Wes Anderson’s Stella Artois “Le Apartomatic” Commercial (2010)

Director Wes Anderson’s signature visual style has proven to be a hot commodity in the world of advertising.  As such, he’s built up a solid side-career directing commercials and advertisements for lifestyle brands like American Express, Ikea, and Dasani– all of which have eagerly embraced his idiosyncratic aesthetic.  In 2010, premium suds brewer Stella Artois added themselves to Anderson’s distinguished list of commercial collaborators by employing his services for a spot called “LE APARTOMATIC”.  The piece tells the story of a young bachelor taking his pretty date back to his extravagant pad, which has been built with a wide variety of gadgets and mutating furniture so impressive that she quite literally becomes lost in it.  That’s no matter, however, because one of the gadgets has dispensed the perfect chalice of Stella Artois– and that’s all the young bachelor REALLY wants.  

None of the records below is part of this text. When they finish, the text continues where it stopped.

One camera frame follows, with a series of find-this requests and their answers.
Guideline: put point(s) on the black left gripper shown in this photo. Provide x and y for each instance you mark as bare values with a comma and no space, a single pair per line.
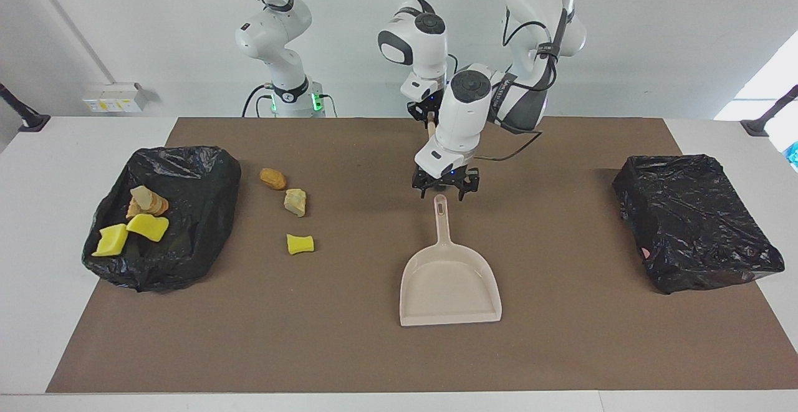
446,180

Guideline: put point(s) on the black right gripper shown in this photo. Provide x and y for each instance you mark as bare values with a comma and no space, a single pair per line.
424,108

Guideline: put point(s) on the beige brush with black bristles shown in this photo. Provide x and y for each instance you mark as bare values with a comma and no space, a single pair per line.
430,126

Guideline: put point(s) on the beige plastic dustpan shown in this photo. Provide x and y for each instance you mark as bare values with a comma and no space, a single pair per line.
449,287

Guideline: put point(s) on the pale beige bread chunk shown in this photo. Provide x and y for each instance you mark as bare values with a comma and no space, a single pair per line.
141,196
295,202

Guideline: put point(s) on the brown nugget toy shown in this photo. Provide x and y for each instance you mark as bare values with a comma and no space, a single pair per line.
273,179

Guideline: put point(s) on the small yellow sponge piece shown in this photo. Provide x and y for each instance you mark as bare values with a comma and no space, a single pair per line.
300,244

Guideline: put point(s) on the orange striped bread toy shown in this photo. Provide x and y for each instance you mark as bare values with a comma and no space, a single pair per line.
159,205

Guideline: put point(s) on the yellow and green sponge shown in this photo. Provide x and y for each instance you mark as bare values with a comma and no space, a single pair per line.
110,241

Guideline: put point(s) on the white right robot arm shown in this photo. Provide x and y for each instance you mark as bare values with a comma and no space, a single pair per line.
274,25

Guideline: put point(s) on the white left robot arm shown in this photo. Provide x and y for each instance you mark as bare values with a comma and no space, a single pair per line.
464,119

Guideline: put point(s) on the black bag lined bin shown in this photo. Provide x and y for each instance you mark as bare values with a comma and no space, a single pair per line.
692,225
187,212

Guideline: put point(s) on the brown table mat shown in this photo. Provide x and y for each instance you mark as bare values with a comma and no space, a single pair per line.
399,362

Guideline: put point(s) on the black clamp stand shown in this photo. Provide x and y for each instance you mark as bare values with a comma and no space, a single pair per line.
28,120
757,126

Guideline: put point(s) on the blue object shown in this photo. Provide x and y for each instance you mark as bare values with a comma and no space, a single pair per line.
793,156

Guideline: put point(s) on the white wall socket box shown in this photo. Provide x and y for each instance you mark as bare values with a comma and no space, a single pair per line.
112,97

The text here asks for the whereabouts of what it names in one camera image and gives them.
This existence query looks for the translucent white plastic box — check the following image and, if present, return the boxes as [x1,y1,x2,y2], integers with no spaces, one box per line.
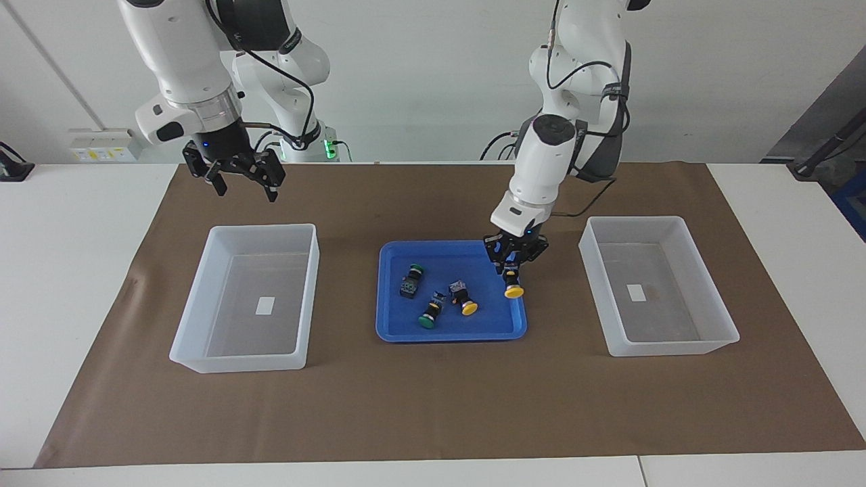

“LE APARTOMATIC” is one of the rare projects in which Anderson collaborates with a co-director (his THE DARJEELING LIMITED (2007) writer, Roman Coppola), but his individual stamp ends up dominating every aspect.  Anderson’s signature is immediately identifiable from the first shot– the requisite symmetrical, flat compositions, considered dolly movements, top-down insert shots featuring hands are all present and accounted for.  The French architecture of the picturesque apartment building seen outside the window speaks to Anderson’s Europhilic affectations, while the handcrafted sense of stagecraft in the form of transforming furniture, complicated machinery, knobs, and dials implies a theatrical proscenium encapsulating our perspective.

All in all, “LE APARTOMATIC” is a bright, breezy, and memorable spot that finds Anderson operating at the height of his commercial powers.  In a way, it as much an advertisement for Anderson the artist as it is for delicious beer.

STELLA ARTOIS: “LE APARTOMATIC” is currently available on Youtube via the embed above.